ACTIVITY
Please reproduce the entries below exactly, leaving the pictures out.

GIVEN RECORDS
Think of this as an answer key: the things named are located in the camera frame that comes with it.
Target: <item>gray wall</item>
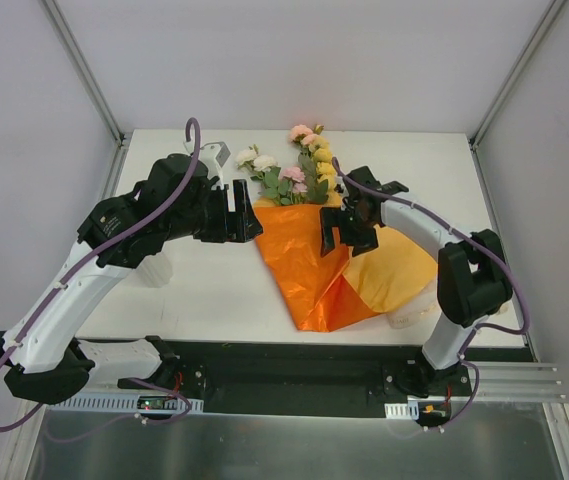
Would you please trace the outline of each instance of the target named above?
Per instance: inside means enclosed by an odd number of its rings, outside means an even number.
[[[508,257],[543,360],[569,387],[569,4],[481,145]]]
[[[472,133],[549,0],[60,0],[133,128]]]
[[[0,1],[0,329],[60,267],[113,152],[38,2]],[[17,401],[0,385],[5,423]]]

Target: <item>pink flower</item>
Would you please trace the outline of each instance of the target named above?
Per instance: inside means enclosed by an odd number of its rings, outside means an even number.
[[[313,143],[313,141],[317,138],[317,135],[314,133],[311,133],[310,135],[305,136],[302,139],[302,145],[304,145],[305,147],[308,147],[311,143]]]
[[[291,132],[288,134],[288,140],[290,142],[297,142],[300,137],[304,138],[307,135],[311,135],[313,130],[308,128],[306,125],[295,125],[291,128]]]
[[[300,167],[288,167],[282,169],[282,171],[280,172],[280,180],[282,178],[290,178],[294,182],[301,183],[304,182],[304,179],[306,177]]]
[[[306,193],[308,191],[308,187],[305,183],[296,183],[293,185],[293,193]]]

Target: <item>orange wrapping sheet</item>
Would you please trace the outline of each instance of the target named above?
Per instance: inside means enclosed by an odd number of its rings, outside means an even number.
[[[341,244],[321,258],[320,205],[255,206],[257,246],[299,330],[330,332],[399,308],[435,275],[435,262],[394,230],[378,230],[380,247],[355,259]]]

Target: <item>white table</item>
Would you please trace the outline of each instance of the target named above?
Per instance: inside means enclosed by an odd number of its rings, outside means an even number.
[[[204,130],[202,143],[226,142],[231,158],[224,166],[225,182],[247,178],[235,168],[235,154],[257,144],[280,165],[293,164],[296,150],[286,131]],[[422,203],[472,229],[490,227],[488,212],[462,134],[326,132],[342,168],[368,165],[382,183],[398,180]],[[136,130],[122,169],[117,194],[130,191],[147,178],[153,162],[184,152],[183,131]],[[249,182],[251,199],[258,186]],[[168,340],[214,342],[281,342],[359,345],[421,345],[431,334],[436,317],[412,327],[392,329],[384,316],[365,320],[332,333],[297,331],[279,290],[263,264],[257,246],[204,244],[191,238],[169,242],[164,252],[174,275],[165,287],[141,287],[131,275],[115,287],[84,324],[84,338],[140,338],[156,334]],[[518,322],[512,304],[493,321],[511,328]],[[485,329],[474,346],[521,347],[523,339]]]

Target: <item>flower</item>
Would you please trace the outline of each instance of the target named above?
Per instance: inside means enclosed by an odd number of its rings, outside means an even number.
[[[330,163],[317,163],[317,174],[318,175],[337,175],[337,170],[333,168],[333,165]]]
[[[316,162],[331,163],[333,161],[333,152],[328,148],[319,148],[313,154],[313,160]]]
[[[306,176],[300,167],[289,167],[280,172],[280,180],[282,178],[290,178],[294,182],[302,183]]]
[[[320,148],[328,148],[328,140],[326,140],[321,135],[316,135],[315,138],[313,139],[313,142],[310,144],[308,148],[311,150],[311,152],[314,152],[315,150],[318,150]]]
[[[293,185],[293,193],[306,193],[308,192],[308,187],[304,183],[296,183]]]
[[[242,150],[240,153],[237,154],[235,157],[235,163],[237,163],[237,167],[241,167],[246,162],[252,162],[257,158],[257,153],[255,150],[251,148],[247,148],[246,150]]]
[[[288,139],[290,142],[298,142],[300,137],[304,138],[307,135],[311,135],[313,130],[308,128],[306,125],[295,125],[291,128],[290,133],[288,134]]]
[[[268,172],[271,167],[277,166],[277,160],[270,155],[260,155],[253,160],[253,168],[258,172]]]
[[[315,141],[316,138],[317,135],[315,133],[311,133],[310,135],[305,136],[300,143],[305,147],[308,147],[311,143]]]
[[[330,192],[331,190],[335,190],[335,187],[337,186],[337,181],[335,180],[335,176],[334,175],[322,175],[317,182],[323,182],[324,180],[328,180],[328,191]]]

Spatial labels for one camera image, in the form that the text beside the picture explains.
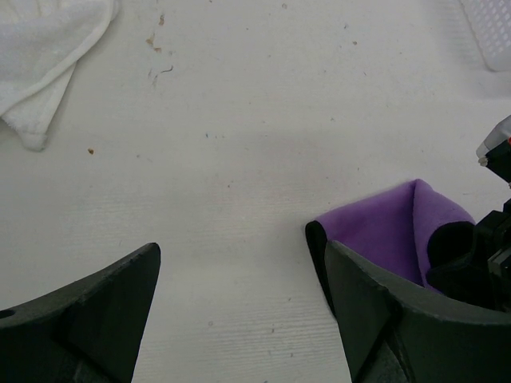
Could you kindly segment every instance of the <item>white tabletop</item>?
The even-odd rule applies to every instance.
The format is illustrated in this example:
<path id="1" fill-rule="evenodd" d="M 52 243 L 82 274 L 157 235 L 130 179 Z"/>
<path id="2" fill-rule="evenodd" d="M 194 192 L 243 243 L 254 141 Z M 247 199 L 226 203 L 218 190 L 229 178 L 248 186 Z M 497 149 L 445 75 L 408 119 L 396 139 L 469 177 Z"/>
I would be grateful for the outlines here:
<path id="1" fill-rule="evenodd" d="M 476 219 L 509 196 L 475 149 L 511 86 L 454 60 L 447 4 L 123 0 L 47 149 L 0 129 L 0 306 L 154 241 L 135 382 L 348 382 L 308 220 L 413 178 Z"/>

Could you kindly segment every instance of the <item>purple cloth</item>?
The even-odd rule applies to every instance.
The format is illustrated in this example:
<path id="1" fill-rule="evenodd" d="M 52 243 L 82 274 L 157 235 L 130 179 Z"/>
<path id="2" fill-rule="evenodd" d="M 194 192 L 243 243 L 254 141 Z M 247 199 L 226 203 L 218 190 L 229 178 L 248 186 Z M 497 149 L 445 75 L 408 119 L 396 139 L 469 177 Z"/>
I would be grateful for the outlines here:
<path id="1" fill-rule="evenodd" d="M 430 269 L 430 236 L 447 223 L 473 222 L 469 213 L 422 180 L 415 180 L 321 215 L 328 240 L 348 246 L 372 263 L 415 282 Z"/>

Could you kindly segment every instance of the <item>purple fabric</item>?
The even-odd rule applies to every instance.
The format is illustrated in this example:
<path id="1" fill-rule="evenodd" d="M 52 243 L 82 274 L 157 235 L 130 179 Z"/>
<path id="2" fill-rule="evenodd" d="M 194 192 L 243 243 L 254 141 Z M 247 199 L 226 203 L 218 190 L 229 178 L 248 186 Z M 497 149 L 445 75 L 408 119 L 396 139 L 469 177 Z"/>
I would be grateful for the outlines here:
<path id="1" fill-rule="evenodd" d="M 321 215 L 328 240 L 348 246 L 372 263 L 431 288 L 427 245 L 446 223 L 473 222 L 469 213 L 422 180 L 415 180 Z"/>

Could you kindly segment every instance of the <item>white plastic basket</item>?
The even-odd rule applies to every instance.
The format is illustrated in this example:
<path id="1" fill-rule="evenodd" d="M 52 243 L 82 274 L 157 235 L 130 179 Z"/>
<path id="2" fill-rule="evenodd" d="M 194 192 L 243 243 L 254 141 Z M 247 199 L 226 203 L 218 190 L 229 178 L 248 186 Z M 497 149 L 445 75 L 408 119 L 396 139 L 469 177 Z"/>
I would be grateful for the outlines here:
<path id="1" fill-rule="evenodd" d="M 511 0 L 460 0 L 491 70 L 511 70 Z"/>

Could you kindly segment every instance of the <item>white towel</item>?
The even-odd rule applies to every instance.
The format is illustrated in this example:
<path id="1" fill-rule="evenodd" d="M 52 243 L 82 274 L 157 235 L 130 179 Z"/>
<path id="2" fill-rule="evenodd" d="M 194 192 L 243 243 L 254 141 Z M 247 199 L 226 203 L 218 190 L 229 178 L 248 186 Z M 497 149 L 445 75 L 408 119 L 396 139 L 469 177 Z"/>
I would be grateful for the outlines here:
<path id="1" fill-rule="evenodd" d="M 0 116 L 41 150 L 77 60 L 106 31 L 118 0 L 0 0 Z"/>

COMPLETED TASK
Think of this as an answer key: the things named are located in the camera frame that comes with it.
Target: <item>gray wall</item>
Would you please trace the outline of each instance of the target named above?
Per instance: inside means enclosed by an odd number of its rings, outside means an even number.
[[[508,257],[543,360],[569,387],[569,4],[481,145]]]
[[[472,133],[549,0],[60,0],[133,128]]]
[[[0,1],[0,329],[60,267],[113,152],[38,2]],[[17,401],[0,385],[5,423]]]

Target: <item>pink flower</item>
Would you please trace the outline of each instance of the target named above?
Per instance: inside means enclosed by an odd number of its rings, outside means an even number.
[[[313,143],[313,141],[317,138],[317,135],[314,133],[311,133],[310,135],[305,136],[302,139],[302,145],[304,145],[305,147],[308,147],[311,143]]]
[[[291,132],[288,134],[288,140],[290,142],[297,142],[300,137],[304,138],[307,135],[311,135],[313,130],[308,128],[306,125],[295,125],[291,128]]]
[[[300,167],[288,167],[282,169],[282,171],[280,172],[280,180],[282,178],[290,178],[294,182],[301,183],[304,182],[304,179],[306,177]]]
[[[306,193],[308,191],[308,187],[305,183],[296,183],[293,185],[293,193]]]

Target: <item>orange wrapping sheet</item>
Would you please trace the outline of each instance of the target named above?
Per instance: inside means enclosed by an odd number of its rings, outside means an even number.
[[[341,244],[321,258],[320,205],[255,206],[257,246],[299,330],[330,332],[399,308],[435,275],[435,262],[394,230],[378,230],[380,247],[355,259]]]

Target: <item>white table</item>
Would you please trace the outline of each instance of the target named above?
Per instance: inside means enclosed by an odd number of its rings, outside means an even number.
[[[204,130],[202,143],[226,142],[231,158],[224,166],[225,182],[247,178],[235,168],[235,154],[257,144],[280,165],[293,164],[296,150],[286,131]],[[422,203],[472,229],[490,227],[488,212],[462,134],[326,132],[342,168],[368,165],[382,183],[398,180]],[[136,130],[122,169],[117,194],[130,191],[147,178],[153,162],[184,152],[183,131]],[[249,182],[251,199],[258,186]],[[168,340],[214,342],[281,342],[359,345],[421,345],[431,334],[436,317],[412,327],[392,329],[384,316],[365,320],[332,333],[297,331],[279,290],[263,264],[257,246],[204,244],[191,238],[169,242],[164,252],[174,275],[165,287],[141,287],[131,275],[115,287],[84,324],[84,338],[140,338],[156,334]],[[518,322],[512,304],[493,321],[511,328]],[[485,329],[474,346],[521,347],[523,339]]]

Target: <item>flower</item>
Would you please trace the outline of each instance of the target named above?
Per instance: inside means enclosed by an odd number of its rings, outside means an even number.
[[[330,163],[317,163],[317,174],[318,175],[337,175],[337,170],[333,168],[333,165]]]
[[[316,162],[331,163],[333,161],[333,152],[328,148],[319,148],[313,154],[313,160]]]
[[[306,176],[300,167],[289,167],[280,172],[280,180],[282,178],[290,178],[294,182],[302,183]]]
[[[320,148],[328,148],[328,140],[326,140],[321,135],[316,135],[315,138],[313,139],[313,142],[310,144],[308,148],[311,150],[311,152],[314,152],[315,150],[318,150]]]
[[[293,185],[293,193],[306,193],[308,192],[308,187],[304,183],[296,183]]]
[[[242,150],[240,153],[237,154],[235,157],[235,163],[237,163],[237,167],[241,167],[246,162],[252,162],[257,158],[257,153],[255,150],[251,148],[247,148],[246,150]]]
[[[288,139],[290,142],[298,142],[300,137],[304,138],[307,135],[311,135],[313,130],[308,128],[306,125],[295,125],[291,128],[290,133],[288,134]]]
[[[268,172],[271,167],[277,166],[277,160],[270,155],[260,155],[253,160],[253,168],[258,172]]]
[[[315,141],[316,138],[317,135],[315,133],[311,133],[310,135],[305,136],[300,143],[305,147],[308,147],[311,143]]]
[[[330,192],[331,190],[335,190],[335,187],[337,186],[337,181],[335,180],[335,176],[334,175],[322,175],[317,182],[323,182],[324,180],[328,180],[328,191]]]

Spatial labels for one camera image, in the form that the text beside the picture explains.
Could you kindly segment every instance of the <item>white tabletop</item>?
The even-odd rule applies to every instance.
The format is illustrated in this example:
<path id="1" fill-rule="evenodd" d="M 52 243 L 82 274 L 157 235 L 130 179 Z"/>
<path id="2" fill-rule="evenodd" d="M 194 192 L 243 243 L 254 141 Z M 247 199 L 226 203 L 218 190 L 229 178 L 248 186 Z M 497 149 L 445 75 L 408 119 L 396 139 L 469 177 Z"/>
I would be grateful for the outlines here:
<path id="1" fill-rule="evenodd" d="M 476 219 L 509 196 L 475 149 L 511 86 L 454 60 L 447 4 L 123 0 L 47 149 L 0 129 L 0 306 L 154 241 L 135 382 L 348 382 L 308 220 L 413 178 Z"/>

Could you kindly segment every instance of the <item>purple cloth</item>?
The even-odd rule applies to every instance.
The format is illustrated in this example:
<path id="1" fill-rule="evenodd" d="M 52 243 L 82 274 L 157 235 L 130 179 Z"/>
<path id="2" fill-rule="evenodd" d="M 194 192 L 243 243 L 254 141 Z M 247 199 L 226 203 L 218 190 L 229 178 L 248 186 Z M 497 149 L 445 75 L 408 119 L 396 139 L 469 177 Z"/>
I would be grateful for the outlines here:
<path id="1" fill-rule="evenodd" d="M 430 269 L 430 236 L 447 223 L 473 222 L 469 213 L 422 180 L 415 180 L 321 215 L 328 240 L 348 246 L 372 263 L 415 282 Z"/>

Could you kindly segment every instance of the <item>purple fabric</item>?
The even-odd rule applies to every instance.
The format is illustrated in this example:
<path id="1" fill-rule="evenodd" d="M 52 243 L 82 274 L 157 235 L 130 179 Z"/>
<path id="2" fill-rule="evenodd" d="M 194 192 L 243 243 L 254 141 Z M 247 199 L 226 203 L 218 190 L 229 178 L 248 186 Z M 497 149 L 445 75 L 408 119 L 396 139 L 469 177 Z"/>
I would be grateful for the outlines here:
<path id="1" fill-rule="evenodd" d="M 321 215 L 328 240 L 348 246 L 372 263 L 431 288 L 427 245 L 446 223 L 473 222 L 469 213 L 422 180 L 415 180 Z"/>

Could you kindly segment every instance of the <item>white plastic basket</item>?
The even-odd rule applies to every instance.
The format is illustrated in this example:
<path id="1" fill-rule="evenodd" d="M 52 243 L 82 274 L 157 235 L 130 179 Z"/>
<path id="2" fill-rule="evenodd" d="M 194 192 L 243 243 L 254 141 Z M 247 199 L 226 203 L 218 190 L 229 178 L 248 186 Z M 497 149 L 445 75 L 408 119 L 396 139 L 469 177 Z"/>
I would be grateful for the outlines here:
<path id="1" fill-rule="evenodd" d="M 511 0 L 460 0 L 491 70 L 511 70 Z"/>

Could you kindly segment every instance of the <item>white towel</item>?
The even-odd rule applies to every instance.
The format is illustrated in this example:
<path id="1" fill-rule="evenodd" d="M 52 243 L 82 274 L 157 235 L 130 179 Z"/>
<path id="2" fill-rule="evenodd" d="M 194 192 L 243 243 L 254 141 Z M 247 199 L 226 203 L 218 190 L 229 178 L 248 186 Z M 497 149 L 445 75 L 408 119 L 396 139 L 469 177 Z"/>
I would be grateful for the outlines here:
<path id="1" fill-rule="evenodd" d="M 0 116 L 41 150 L 77 60 L 106 31 L 118 0 L 0 0 Z"/>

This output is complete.